I first had the idea for a language based on program flow through a two-dimensional array of characters in the late 1970s. I vaguely recall reading a magazine article about a real-time microcomputer game in which the user had to navigate the cursor to hit a target. The cursor would continuously move in a straight line unless it encountered a character, and the character might deflect the cursor in various directions or cause other actions. The user could press a key, which would deposit the corresponding character at the current location and immediately "execute" that character's function.
Once the cursor hit the target, the user would get some points, the target would disappear, and a new target would appear elsewhere. Over time the game became more difficult because the screen would fill up with various characters.
I don't recall the name of the game, the computer it ran on, or the magazine which contained the article. If anyone remebers it, please let me know.
In any case, it occurred to me that the same concept could apply to a programming language. In addition to characters that changed the program flow, there would be characters that performed arithmetic and I/O operations. Instead of the user creating the program on the fly, it would be supplied as text file input to the interpreter.
Only recently did I decide to write a language specification and an actual implementation.
Very early draft: language.txt
Hello world:
L0: "Hello world." t n :L
Print a palindrome:
L0: ( n t ( "ABLE WAS I E" ) t "R" t ) |
Subroutine example. Subroutine 37 addes one to TOS. Main program (subroutine 0) calls sub 37 with an arg of 32, and prints result.
L0: ) 32 37 S "Result is: " t t n ) |
3
7
:
\ ) 1 a ) |
Now that I've started documenting and implementing Bouncy, I've discovered that other people have had the same idea at least as early as 1993, when Chris Pressey created the language Befunge.

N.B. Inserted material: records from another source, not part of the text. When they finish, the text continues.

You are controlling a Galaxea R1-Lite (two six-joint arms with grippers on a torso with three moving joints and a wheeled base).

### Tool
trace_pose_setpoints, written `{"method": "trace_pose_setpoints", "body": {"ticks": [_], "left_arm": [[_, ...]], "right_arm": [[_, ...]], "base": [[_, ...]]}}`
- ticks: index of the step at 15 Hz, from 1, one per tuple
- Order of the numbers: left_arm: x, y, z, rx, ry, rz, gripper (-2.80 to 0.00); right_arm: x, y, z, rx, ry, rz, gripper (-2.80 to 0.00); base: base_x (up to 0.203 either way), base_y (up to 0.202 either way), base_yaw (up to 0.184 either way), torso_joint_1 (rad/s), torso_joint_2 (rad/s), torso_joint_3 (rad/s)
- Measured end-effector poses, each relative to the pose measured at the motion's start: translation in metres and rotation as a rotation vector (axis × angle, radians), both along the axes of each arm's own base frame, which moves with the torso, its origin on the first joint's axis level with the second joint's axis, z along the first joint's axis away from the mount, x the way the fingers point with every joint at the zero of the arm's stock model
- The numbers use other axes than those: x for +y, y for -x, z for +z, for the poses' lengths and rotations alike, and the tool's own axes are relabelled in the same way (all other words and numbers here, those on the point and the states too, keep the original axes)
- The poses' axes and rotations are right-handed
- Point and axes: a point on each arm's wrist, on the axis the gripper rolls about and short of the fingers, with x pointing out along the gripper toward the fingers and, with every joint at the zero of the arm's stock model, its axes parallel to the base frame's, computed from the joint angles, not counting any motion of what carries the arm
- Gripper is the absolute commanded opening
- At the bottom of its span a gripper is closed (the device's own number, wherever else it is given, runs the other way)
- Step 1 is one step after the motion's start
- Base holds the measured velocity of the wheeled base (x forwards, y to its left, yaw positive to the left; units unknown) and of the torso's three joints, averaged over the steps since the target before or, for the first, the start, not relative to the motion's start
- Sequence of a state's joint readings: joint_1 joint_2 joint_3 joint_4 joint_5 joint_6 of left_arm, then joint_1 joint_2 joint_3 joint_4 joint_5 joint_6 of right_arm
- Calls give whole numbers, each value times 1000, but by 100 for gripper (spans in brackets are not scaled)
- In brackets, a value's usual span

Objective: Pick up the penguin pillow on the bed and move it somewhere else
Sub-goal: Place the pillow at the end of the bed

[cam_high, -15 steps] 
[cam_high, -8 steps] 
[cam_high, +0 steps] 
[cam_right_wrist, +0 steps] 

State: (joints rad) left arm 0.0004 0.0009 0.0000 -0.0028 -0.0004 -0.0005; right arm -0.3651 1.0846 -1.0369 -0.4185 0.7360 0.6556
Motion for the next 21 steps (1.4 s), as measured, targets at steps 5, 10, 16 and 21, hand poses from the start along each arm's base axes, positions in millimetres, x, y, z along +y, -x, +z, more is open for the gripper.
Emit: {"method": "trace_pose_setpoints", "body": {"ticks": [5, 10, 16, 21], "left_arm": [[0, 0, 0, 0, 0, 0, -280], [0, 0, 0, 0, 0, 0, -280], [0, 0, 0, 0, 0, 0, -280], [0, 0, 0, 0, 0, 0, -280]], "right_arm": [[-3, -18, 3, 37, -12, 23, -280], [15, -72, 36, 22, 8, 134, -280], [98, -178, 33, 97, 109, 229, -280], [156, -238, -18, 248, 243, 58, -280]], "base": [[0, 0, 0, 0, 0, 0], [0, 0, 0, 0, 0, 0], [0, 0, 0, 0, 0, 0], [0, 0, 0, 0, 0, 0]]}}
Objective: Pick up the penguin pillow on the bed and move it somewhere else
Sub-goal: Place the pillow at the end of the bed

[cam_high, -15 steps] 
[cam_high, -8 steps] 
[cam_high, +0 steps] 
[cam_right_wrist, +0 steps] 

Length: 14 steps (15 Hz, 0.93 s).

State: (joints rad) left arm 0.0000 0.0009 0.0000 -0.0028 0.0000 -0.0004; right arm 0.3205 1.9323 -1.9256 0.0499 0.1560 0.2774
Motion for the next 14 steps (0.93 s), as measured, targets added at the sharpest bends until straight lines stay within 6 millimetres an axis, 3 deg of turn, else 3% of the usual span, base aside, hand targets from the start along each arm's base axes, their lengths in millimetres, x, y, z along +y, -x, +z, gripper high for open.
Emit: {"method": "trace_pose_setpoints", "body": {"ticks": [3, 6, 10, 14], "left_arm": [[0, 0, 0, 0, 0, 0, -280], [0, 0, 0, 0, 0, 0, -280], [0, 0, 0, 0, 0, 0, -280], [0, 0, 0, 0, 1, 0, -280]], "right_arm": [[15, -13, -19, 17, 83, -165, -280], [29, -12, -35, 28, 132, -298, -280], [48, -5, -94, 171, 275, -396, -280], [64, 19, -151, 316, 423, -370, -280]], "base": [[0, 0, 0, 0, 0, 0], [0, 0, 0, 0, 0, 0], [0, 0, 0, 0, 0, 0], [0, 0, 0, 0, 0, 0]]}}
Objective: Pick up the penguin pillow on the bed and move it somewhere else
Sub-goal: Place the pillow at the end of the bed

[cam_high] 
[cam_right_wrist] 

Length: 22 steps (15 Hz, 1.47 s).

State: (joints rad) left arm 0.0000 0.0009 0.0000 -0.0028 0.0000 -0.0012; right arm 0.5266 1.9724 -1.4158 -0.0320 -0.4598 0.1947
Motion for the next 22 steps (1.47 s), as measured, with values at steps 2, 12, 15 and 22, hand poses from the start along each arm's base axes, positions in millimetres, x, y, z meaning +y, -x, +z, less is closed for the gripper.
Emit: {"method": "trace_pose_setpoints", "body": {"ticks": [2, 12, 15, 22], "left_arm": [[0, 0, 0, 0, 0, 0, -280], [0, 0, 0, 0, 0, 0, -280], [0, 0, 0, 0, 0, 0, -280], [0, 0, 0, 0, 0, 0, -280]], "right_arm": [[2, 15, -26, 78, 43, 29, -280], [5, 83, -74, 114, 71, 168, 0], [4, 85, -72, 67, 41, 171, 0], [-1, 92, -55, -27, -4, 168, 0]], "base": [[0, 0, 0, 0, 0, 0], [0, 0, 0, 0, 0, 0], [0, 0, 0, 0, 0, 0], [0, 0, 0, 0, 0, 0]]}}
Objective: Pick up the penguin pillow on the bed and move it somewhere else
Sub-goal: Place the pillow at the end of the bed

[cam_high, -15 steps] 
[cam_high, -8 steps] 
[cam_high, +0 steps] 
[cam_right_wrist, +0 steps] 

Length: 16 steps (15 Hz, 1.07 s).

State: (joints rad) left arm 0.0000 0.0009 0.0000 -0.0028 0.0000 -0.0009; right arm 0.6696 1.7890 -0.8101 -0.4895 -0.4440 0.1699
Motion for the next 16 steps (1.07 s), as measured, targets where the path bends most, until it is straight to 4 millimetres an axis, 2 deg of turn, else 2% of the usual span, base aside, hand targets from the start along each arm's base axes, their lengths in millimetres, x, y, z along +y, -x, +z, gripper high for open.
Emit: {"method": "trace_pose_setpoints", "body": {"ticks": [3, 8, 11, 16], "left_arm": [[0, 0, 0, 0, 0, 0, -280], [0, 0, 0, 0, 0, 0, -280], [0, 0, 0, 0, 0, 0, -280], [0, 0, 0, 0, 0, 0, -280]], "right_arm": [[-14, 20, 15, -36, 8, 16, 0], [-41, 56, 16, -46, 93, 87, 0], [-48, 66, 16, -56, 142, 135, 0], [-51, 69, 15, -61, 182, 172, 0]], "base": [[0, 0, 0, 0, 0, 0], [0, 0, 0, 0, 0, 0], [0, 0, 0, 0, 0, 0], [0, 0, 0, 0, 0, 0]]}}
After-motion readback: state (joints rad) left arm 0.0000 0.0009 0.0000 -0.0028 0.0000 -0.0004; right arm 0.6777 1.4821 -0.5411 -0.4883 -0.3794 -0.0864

As compared to Befunge, Bouncy was actually intended to be fairly easy to use. Bouncy allows for numeric constants to be represent as sequences of digits, and similarly supports multicharacter strings as a basic data type (vs. as individual numeric values for each character). Bouncy also provides subroutine calls. In order to provide these features, Bouncy's program stated includes not just the X and Y coordinates of the current program location and the direction of flow, but also a "state". The interpretation of characters varies depending on the state.